• DIRECTIONS:
Retype each line of the material below word for word; pictures stay out.

• DATASET EXTRACT:
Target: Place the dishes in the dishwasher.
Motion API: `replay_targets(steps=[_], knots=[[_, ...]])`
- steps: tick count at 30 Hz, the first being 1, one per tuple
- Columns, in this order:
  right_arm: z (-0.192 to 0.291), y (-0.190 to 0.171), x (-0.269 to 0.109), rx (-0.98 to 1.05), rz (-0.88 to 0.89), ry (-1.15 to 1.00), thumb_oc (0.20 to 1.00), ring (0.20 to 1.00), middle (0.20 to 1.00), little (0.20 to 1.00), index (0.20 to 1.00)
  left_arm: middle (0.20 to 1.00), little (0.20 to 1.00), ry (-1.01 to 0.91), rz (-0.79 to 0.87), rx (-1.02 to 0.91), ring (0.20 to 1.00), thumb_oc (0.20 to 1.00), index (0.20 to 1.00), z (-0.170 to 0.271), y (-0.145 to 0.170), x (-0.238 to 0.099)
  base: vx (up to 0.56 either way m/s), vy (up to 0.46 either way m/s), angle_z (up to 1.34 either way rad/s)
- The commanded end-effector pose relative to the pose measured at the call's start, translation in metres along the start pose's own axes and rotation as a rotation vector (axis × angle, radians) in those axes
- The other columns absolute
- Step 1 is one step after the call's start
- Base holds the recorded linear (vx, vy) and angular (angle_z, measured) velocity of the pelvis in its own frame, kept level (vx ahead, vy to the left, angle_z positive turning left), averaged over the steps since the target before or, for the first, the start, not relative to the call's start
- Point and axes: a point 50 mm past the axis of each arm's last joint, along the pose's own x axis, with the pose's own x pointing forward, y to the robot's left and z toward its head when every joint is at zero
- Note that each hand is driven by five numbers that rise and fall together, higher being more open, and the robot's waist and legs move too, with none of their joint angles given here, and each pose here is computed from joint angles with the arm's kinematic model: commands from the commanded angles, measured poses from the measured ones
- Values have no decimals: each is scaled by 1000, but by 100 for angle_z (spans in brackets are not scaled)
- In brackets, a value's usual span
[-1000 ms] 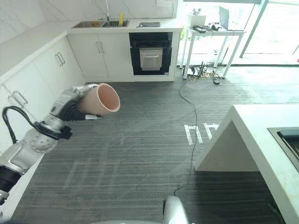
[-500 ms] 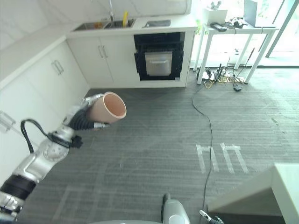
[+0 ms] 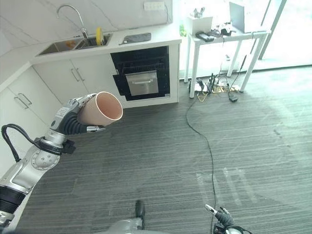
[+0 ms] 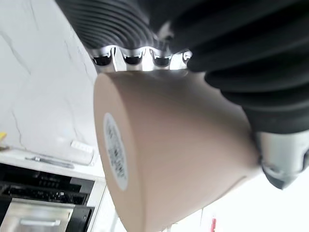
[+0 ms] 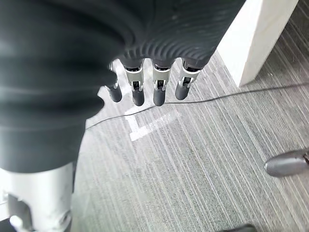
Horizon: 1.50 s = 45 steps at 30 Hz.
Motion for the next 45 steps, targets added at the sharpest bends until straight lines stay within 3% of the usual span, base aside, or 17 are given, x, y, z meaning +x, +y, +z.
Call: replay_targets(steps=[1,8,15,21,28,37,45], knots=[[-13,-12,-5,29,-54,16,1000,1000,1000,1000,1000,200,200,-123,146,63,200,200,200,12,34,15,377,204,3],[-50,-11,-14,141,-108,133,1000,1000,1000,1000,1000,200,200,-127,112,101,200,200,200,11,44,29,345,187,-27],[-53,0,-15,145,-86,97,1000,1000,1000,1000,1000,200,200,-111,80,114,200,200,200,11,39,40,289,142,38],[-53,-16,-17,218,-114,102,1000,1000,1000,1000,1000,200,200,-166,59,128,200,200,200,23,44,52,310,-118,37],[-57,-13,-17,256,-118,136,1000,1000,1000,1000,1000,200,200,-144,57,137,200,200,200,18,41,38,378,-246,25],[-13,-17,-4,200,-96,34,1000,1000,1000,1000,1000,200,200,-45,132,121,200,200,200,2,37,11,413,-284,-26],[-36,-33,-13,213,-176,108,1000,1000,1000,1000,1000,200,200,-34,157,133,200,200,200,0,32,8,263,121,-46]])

• WRITTEN RESPONSE:
Target: Place the dishes in the dishwasher.
Motion API: `replay_targets(steps=[_], knots=[[_, ...]])`
- steps: tick count at 30 Hz, the first being 1, one per tuple
- Columns, in this order:
  right_arm: z (-0.192 to 0.291), y (-0.190 to 0.171), x (-0.269 to 0.109), rx (-0.98 to 1.05), rz (-0.88 to 0.89), ry (-1.15 to 1.00), thumb_oc (0.20 to 1.00), ring (0.20 to 1.00), middle (0.20 to 1.00), little (0.20 to 1.00), index (0.20 to 1.00)
  left_arm: middle (0.20 to 1.00), little (0.20 to 1.00), ry (-1.01 to 0.91), rz (-0.79 to 0.87), rx (-1.02 to 0.91), ring (0.20 to 1.00), thumb_oc (0.20 to 1.00), index (0.20 to 1.00), z (-0.170 to 0.271), y (-0.145 to 0.170), x (-0.238 to 0.099)
  base: vx (up to 0.56 either way m/s), vy (up to 0.46 either way m/s), angle_z (up to 1.34 either way rad/s)
- The commanded end-effector pose relative to the pose measured at the call's start, translation in metres along the start pose's own axes and rotation as a rotation vector (axis × angle, radians) in those axes
- The other columns absolute
- Step 1 is one step after the call's start
- Base holds the recorded linear (vx, vy) and angular (angle_z, measured) velocity of the pelvis in its own frame, kept level (vx ahead, vy to the left, angle_z positive turning left), averaged over the steps since the target before or, for the first, the start, not relative to the call's start
- Point and axes: a point 50 mm past the axis of each arm's last joint, along the pose's own x axis, with the pose's own x pointing forward, y to the robot's left and z toward its head when every joint is at zero
- Note that each hand is driven by five numbers that rise and fall together, higher being more open, and the robot's waist and legs move too, with none of their joint angles given here, and each pose here is computed from joint angles with the arm's kinematic model: commands from the commanded angles, measured poses from the measured ones
- Values have no decimals: each is scaled by 1000, but by 100 for angle_z (spans in brackets are not scaled)
- In brackets, a value's usual span
[-1000 ms] 
[-500 ms] 
[+0 ms] 
[+0 ms] 
[+0 ms] 
Horizon: 1.50 s = 45 steps at 30 Hz.
Motion for the next 45 steps, targets added at the sharpest bends until straight lines stay within 3% of the usual span, base aside, or 17 are given, x, y, z meaning +x, +y, +z.
Call: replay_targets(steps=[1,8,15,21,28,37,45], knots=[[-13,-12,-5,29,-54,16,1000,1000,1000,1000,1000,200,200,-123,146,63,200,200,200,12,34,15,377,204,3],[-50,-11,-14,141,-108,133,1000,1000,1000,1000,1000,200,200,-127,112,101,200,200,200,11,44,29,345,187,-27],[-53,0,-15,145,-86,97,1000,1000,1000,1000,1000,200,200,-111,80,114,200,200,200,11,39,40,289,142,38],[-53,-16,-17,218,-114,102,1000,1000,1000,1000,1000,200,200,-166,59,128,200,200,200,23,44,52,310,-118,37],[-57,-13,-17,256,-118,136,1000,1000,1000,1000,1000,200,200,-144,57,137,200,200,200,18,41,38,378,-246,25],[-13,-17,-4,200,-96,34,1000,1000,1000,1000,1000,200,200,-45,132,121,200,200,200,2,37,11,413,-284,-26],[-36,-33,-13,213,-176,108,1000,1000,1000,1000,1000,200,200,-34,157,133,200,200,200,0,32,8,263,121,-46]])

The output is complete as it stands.